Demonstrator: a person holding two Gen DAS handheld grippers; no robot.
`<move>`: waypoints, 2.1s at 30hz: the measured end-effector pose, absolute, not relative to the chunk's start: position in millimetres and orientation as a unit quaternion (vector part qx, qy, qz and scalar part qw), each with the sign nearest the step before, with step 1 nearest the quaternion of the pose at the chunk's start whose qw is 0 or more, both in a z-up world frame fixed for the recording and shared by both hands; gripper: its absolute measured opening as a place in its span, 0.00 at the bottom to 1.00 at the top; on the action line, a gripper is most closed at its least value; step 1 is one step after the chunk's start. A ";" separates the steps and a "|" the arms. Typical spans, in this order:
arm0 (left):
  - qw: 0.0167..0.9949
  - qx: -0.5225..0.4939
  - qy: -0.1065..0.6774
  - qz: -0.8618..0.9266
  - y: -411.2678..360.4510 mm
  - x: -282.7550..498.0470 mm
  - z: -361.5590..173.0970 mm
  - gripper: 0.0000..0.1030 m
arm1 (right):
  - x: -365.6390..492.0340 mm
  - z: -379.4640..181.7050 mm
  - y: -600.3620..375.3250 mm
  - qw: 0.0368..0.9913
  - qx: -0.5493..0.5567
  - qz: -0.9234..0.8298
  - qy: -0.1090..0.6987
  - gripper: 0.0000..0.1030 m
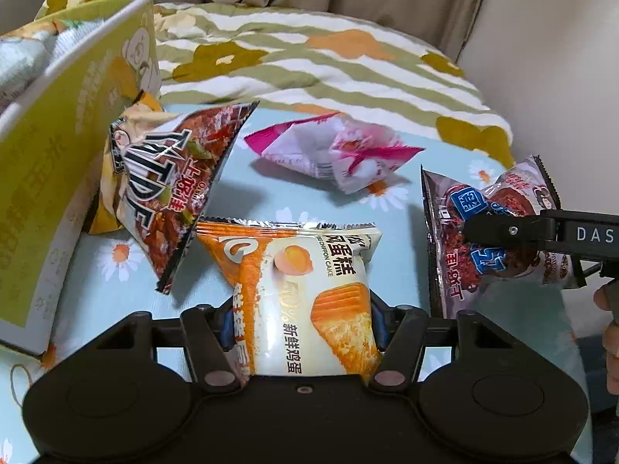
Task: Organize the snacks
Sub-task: 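Grasp the orange cake bag with the left gripper while the right grasps the monkey-print bag, then carry the orange cake bag and monkey-print bag over the cardboard box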
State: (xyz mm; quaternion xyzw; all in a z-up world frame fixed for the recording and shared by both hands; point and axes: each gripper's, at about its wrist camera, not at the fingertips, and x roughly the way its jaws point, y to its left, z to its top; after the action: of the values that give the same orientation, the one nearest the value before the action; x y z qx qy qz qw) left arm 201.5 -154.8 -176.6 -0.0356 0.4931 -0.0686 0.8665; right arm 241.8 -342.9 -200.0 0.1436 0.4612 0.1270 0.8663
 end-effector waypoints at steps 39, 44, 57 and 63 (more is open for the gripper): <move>0.933 -0.042 0.349 -0.083 125.0 258.8 26.7 0.64 | 281.0 -3.8 -65.3 0.930 0.115 0.179 0.301 0.80; 0.919 -0.040 0.377 -0.109 157.6 296.8 11.4 0.64 | 302.9 -8.9 -17.7 0.929 0.129 0.151 0.314 0.80; 0.905 -0.052 0.398 -0.141 187.8 319.7 -22.4 0.97 | 322.3 -37.5 23.5 0.923 0.132 0.079 0.352 0.80; 0.919 -0.044 0.376 -0.112 189.9 294.5 -11.7 0.97 | 321.2 -40.7 22.2 0.924 0.123 0.082 0.354 0.80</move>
State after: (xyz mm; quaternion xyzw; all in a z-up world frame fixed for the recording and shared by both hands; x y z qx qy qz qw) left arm 294.5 189.9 -11.7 -0.0442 0.3756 -0.1122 0.9189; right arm 321.2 22.2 -40.7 0.1232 0.3538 0.0817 0.9236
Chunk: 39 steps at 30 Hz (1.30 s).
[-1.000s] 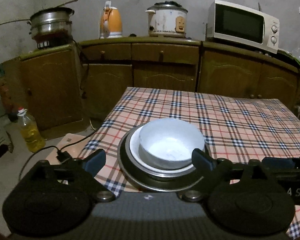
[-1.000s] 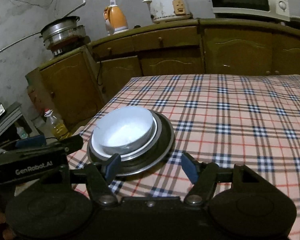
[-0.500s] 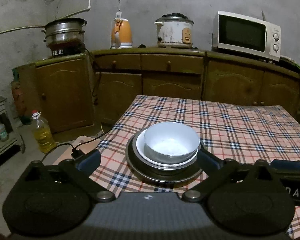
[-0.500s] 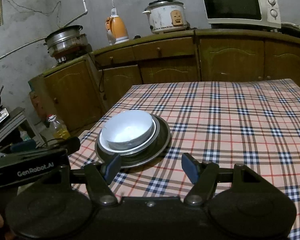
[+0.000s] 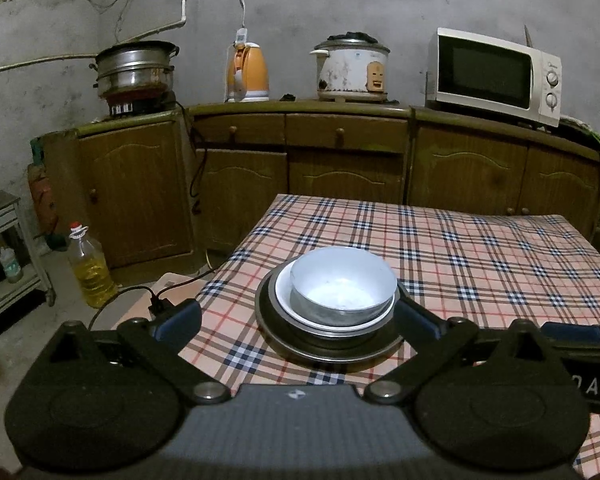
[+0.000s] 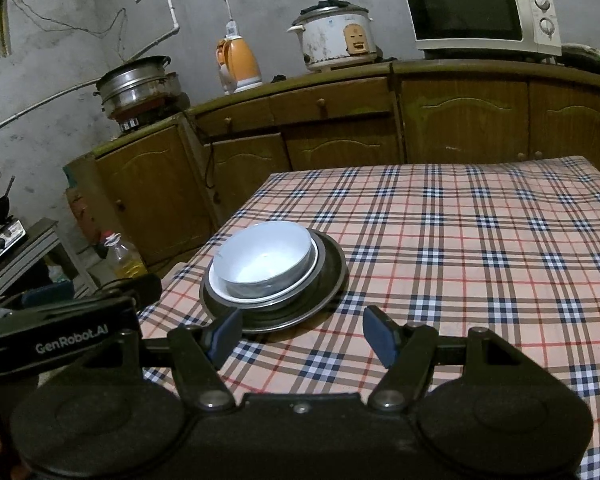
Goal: Organize plates and bowls
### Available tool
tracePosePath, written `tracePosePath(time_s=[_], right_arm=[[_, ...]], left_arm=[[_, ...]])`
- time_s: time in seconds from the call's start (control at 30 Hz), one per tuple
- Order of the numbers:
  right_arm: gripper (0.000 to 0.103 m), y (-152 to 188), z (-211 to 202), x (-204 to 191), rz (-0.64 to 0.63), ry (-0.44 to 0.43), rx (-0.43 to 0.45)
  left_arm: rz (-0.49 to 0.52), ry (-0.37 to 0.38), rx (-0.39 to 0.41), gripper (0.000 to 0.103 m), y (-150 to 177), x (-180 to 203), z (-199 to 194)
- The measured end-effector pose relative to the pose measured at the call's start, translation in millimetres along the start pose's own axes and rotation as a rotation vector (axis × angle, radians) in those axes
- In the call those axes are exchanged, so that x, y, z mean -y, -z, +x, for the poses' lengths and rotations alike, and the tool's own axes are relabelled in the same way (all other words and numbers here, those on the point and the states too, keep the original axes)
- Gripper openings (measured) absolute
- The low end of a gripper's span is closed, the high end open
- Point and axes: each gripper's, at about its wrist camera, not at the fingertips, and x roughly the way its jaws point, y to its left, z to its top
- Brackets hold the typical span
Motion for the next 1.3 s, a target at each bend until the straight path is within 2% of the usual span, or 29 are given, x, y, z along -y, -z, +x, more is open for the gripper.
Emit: tracePosePath(time_s=[1.3], right_arm=[[0.080,2.8,6.2,-1.0,-0.010,0.004,-0.017]], left_arm=[[-0.002,-0.002,-0.013,0.103,2.2,-0.1,6.3]])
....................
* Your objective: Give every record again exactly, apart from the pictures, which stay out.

* Answer to this exercise:
Demonstrator: a person holding two Gen DAS handheld grippers; no robot.
`<move>`: waypoints, 2.1s at 30hz: the measured end-effector pose, absolute, not relative to the chunk's start: position in millimetres and orientation as a unit quaternion (vector part qx, qy, qz and scalar part qw), each with the sign nearest the step before, with step 1 nearest the quaternion of the pose at the chunk's start whose qw is 0 or more, both in a z-up world frame fixed for the recording and shared by both hands; gripper: its absolute measured opening as a place in its span, 0.00 at the bottom to 1.00 at the top; on the action line, a gripper is most closed at its least value; step 1 is one step after the chunk's start. A ";" separates the steps and a "|" the arms. Typical spans, in this order:
arm0 (left):
  - qw: 0.0167..0.9949
  - qx: -0.5225..0.4939
  - qy: -0.1065..0.6774
  - qz: -0.8618..0.9266
  - y: -411.2678..360.4510 mm
  - x: -282.7550..498.0470 mm
  - z: -361.5590..173.0970 mm
  - gripper: 0.0000..0.1030 m
arm1 (right):
  - x: -365.6390..492.0340 mm
  - z: -379.4640..181.7050 mm
  - y: -600.3620..375.3250 mm
  - qw: 0.0368..0.9913
  - qx: -0.5493..0.5567
  - qz: -0.9234..0.8298
  - qy: -0.1090..0.6987
  - gripper: 0.0000..0.1030 m
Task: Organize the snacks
Sub-task: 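Grasp the orange cake bag with the left gripper while the right grasps the monkey-print bag, then carry the orange cake bag and monkey-print bag over the cardboard box
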State: (xyz mm; quaternion xyzw; all in a z-up world frame fixed for the recording and shared by both hands; point and axes: each gripper's, at about its wrist camera, not at the fingertips, and x roughly the way its jaws point, y to its left, z to its top; after the action: of the values that give the same orientation, the one nearest the value before the action; x y z qx qy qz qw) left arm 201.5 -154.8 -176.6 -0.0356 0.4931 -0.0686 0.8665; right arm 241.8 -342.9 -200.0 0.1436 0.4612 0.1270 0.8663
 end-effector waypoints at steps 39, 44, 57 and 63 (more is open for the gripper): <move>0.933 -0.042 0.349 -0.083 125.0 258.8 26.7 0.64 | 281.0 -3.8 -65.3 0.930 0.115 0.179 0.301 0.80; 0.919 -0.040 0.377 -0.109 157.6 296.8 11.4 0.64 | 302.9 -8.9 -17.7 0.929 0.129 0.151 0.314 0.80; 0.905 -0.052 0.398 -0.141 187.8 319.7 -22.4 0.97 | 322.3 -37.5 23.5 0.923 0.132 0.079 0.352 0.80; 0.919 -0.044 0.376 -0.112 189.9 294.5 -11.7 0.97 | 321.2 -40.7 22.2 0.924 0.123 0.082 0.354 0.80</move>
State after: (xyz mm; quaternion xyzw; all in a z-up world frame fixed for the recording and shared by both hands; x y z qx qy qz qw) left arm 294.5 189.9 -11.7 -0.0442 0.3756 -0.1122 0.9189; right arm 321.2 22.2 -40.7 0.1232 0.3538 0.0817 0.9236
Chunk: 39 steps at 30 Hz (1.30 s).
[-1.000s] 
[-1.000s] 
[-0.500s] 
[-0.500s] 
[+0.000s] 
[+0.000s] 
Goal: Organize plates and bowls
### Available tool
tracePosePath, written `tracePosePath(time_s=[_], right_arm=[[_, ...]], left_arm=[[_, ...]])`
- time_s: time in seconds from the call's start (control at 30 Hz), one per tuple
- Order of the numbers:
  right_arm: gripper (0.000 to 0.103 m), y (-152 to 188), z (-211 to 202), x (-204 to 191), rz (-0.64 to 0.63), ry (-0.44 to 0.43), rx (-0.43 to 0.45)
  left_arm: rz (-0.49 to 0.52), ry (-0.37 to 0.38), rx (-0.39 to 0.41), gripper (0.000 to 0.103 m), y (-150 to 177), x (-180 to 203), z (-199 to 194)
- The measured end-effector pose relative to the pose measured at the call's start, translation in millimetres along the start pose's own axes and rotation as a rotation vector (axis × angle, radians) in those axes
- In the call those axes are exchanged, so that x, y, z mean -y, -z, +x, for the poses' lengths and rotations alike, and the tool's own axes are relabelled in the same way (all other words and numbers here, those on the point and the states too, keep the original axes)
- Gripper openings (measured) absolute
- The low end of a gripper's span is closed, the high end open
- Point and axes: each gripper's, at about its wrist camera, not at the fingertips, and x roughly the way its jaws point, y to its left, z to its top
- Brackets hold the typical span
Motion for the next 1.3 s, a target at each bend until the straight path is within 2% of the usual span, or 29 are given, x, y, z along -y, -z, +x, more is open for the gripper.
Emit: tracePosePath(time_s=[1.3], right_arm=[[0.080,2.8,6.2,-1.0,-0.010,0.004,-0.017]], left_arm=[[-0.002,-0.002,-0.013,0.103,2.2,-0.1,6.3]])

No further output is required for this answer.